Problem to work on: For each line of the data that includes the word "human", copy the line.

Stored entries
....................

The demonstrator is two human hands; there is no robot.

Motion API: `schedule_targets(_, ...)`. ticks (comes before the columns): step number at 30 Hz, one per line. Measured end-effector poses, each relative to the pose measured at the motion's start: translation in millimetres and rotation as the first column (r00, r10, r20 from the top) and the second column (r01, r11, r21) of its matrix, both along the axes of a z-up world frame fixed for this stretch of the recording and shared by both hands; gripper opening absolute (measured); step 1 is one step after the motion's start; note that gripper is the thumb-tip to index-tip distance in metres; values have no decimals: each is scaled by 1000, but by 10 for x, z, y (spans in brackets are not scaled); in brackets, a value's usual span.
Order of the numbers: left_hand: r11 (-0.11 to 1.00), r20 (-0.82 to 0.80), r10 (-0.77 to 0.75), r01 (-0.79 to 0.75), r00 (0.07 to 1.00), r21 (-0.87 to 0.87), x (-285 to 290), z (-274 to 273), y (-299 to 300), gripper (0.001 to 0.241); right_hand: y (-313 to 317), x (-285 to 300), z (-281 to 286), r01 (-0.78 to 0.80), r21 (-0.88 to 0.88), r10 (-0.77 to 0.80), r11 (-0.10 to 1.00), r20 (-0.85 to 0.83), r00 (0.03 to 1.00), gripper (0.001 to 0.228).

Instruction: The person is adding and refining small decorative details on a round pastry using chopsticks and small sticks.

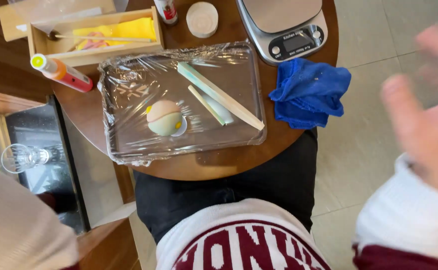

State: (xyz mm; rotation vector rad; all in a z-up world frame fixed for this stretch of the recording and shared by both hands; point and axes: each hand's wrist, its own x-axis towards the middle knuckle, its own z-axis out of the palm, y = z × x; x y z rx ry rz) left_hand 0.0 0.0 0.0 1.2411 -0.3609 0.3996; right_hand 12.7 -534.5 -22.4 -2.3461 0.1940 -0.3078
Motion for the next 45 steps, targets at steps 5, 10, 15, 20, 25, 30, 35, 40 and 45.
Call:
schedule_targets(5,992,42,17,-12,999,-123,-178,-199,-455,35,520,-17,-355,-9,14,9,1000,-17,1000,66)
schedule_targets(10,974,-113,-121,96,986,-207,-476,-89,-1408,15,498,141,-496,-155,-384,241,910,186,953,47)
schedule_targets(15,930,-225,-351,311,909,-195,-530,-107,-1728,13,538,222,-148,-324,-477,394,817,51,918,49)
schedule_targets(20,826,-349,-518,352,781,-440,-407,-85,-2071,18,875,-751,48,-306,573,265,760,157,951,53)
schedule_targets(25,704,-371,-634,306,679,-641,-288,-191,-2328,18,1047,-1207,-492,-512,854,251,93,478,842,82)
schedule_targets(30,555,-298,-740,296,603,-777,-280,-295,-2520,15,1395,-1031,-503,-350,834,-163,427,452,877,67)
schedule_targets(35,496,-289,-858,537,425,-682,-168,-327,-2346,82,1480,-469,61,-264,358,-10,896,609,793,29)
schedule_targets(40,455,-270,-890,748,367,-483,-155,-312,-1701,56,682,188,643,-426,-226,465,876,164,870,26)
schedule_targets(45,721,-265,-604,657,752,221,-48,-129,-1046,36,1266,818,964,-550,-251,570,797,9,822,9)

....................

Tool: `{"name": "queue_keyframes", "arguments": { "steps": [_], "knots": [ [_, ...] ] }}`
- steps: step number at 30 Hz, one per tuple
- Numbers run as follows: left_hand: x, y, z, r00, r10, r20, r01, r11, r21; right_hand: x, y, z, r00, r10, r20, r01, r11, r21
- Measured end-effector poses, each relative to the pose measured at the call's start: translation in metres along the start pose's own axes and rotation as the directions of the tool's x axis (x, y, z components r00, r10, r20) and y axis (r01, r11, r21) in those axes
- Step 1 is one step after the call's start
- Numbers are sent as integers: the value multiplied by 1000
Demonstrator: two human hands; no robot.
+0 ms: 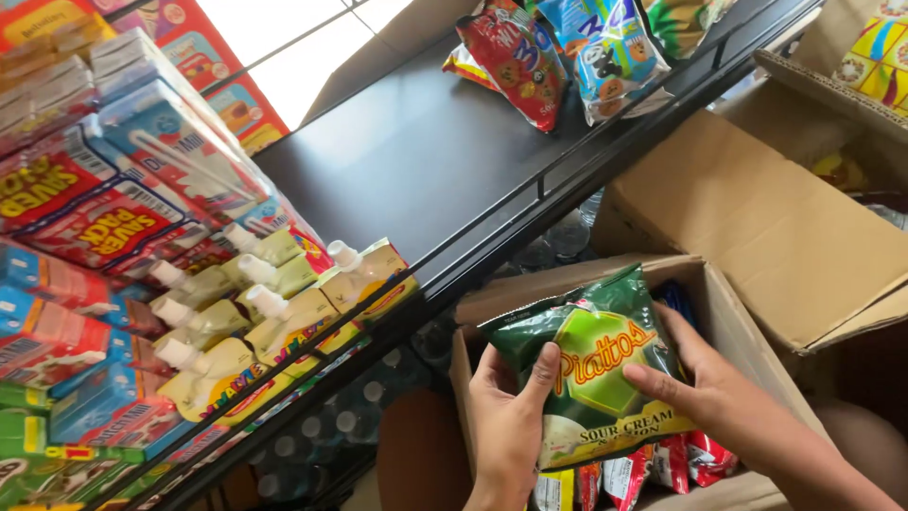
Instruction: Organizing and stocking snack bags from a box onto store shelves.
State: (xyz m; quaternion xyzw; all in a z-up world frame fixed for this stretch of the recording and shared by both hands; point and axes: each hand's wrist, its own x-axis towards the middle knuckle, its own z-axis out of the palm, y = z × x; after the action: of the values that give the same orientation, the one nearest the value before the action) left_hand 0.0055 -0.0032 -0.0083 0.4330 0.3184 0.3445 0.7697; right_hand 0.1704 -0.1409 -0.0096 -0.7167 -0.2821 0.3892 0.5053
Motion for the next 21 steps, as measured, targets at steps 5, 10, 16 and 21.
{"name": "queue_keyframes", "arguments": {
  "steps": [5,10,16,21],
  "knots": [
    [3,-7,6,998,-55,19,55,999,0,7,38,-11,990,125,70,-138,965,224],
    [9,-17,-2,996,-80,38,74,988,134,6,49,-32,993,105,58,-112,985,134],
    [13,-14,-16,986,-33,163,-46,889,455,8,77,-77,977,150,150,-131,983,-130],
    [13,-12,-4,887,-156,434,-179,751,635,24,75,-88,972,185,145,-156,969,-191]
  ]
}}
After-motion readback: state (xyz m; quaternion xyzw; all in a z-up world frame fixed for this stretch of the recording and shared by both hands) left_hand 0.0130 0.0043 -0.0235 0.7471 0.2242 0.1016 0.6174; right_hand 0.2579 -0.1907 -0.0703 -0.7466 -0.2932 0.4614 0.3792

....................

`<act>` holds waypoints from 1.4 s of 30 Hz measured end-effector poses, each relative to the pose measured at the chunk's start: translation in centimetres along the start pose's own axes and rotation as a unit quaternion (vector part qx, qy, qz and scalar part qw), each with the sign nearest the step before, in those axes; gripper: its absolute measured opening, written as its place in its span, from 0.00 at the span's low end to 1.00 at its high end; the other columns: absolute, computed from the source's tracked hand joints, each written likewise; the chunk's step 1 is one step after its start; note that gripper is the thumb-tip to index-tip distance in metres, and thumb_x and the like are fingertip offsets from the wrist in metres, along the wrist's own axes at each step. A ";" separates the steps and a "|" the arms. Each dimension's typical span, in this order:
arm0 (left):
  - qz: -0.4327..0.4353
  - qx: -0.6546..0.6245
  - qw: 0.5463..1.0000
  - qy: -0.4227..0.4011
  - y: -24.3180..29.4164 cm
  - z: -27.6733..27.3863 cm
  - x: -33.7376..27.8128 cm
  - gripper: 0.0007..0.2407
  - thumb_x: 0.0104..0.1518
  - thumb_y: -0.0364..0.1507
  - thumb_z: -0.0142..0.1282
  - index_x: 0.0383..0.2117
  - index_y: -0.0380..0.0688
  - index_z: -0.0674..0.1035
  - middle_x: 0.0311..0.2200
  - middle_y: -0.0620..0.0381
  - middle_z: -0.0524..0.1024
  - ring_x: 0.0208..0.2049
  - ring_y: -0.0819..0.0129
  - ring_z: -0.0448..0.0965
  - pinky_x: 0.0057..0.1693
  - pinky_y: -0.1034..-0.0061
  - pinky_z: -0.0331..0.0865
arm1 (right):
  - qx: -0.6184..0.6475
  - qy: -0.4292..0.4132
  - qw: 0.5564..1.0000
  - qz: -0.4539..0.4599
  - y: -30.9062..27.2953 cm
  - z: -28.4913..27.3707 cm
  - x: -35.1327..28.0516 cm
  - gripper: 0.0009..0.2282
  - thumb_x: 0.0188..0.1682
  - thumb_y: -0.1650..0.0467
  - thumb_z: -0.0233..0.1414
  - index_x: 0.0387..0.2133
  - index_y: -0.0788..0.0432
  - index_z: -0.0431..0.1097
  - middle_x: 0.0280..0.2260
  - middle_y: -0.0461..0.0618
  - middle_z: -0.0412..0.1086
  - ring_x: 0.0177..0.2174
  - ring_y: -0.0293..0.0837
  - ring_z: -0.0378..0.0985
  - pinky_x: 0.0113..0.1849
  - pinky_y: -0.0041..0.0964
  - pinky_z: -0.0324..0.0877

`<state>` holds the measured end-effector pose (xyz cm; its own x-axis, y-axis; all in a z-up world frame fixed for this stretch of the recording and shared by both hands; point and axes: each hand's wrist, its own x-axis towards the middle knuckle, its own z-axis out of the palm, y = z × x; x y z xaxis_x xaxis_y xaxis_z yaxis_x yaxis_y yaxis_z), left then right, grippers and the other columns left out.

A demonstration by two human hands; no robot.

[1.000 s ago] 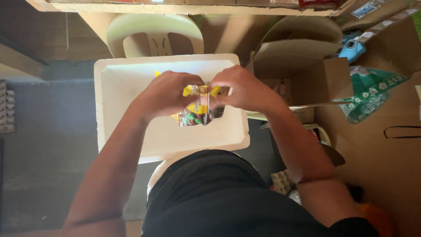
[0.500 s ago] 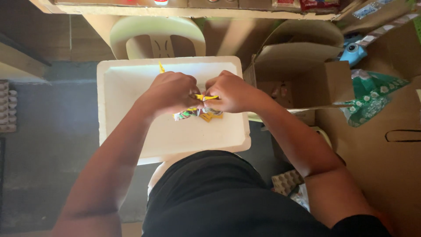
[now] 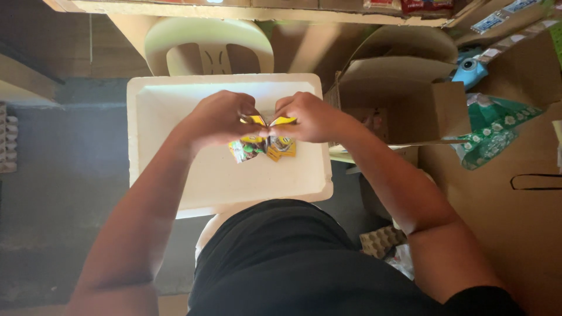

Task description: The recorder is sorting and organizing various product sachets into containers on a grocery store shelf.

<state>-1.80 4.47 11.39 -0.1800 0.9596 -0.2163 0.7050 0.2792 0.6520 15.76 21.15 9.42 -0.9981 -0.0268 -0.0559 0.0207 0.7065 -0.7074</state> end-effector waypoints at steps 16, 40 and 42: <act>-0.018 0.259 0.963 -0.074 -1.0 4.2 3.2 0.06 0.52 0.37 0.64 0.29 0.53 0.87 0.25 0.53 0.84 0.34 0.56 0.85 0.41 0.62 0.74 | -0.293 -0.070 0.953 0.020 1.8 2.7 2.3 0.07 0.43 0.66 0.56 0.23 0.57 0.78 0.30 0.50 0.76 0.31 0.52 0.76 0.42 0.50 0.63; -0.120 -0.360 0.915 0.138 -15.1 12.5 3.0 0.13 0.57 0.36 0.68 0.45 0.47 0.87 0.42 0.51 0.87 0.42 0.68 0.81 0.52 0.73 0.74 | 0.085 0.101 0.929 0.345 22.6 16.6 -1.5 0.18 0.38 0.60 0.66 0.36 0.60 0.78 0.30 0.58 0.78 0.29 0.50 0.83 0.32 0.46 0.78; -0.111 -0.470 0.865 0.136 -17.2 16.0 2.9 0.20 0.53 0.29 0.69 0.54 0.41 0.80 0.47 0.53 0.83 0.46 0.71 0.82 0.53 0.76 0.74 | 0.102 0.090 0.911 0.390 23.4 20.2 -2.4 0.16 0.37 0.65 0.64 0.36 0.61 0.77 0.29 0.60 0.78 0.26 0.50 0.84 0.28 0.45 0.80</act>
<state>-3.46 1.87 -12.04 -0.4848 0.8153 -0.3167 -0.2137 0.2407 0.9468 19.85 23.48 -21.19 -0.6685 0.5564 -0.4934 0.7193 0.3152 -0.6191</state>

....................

Exercise answer:
The demonstrator is two human hands; there is no robot.
Demonstrator: two human hands; no robot.
A demonstration by two human hands; no robot.

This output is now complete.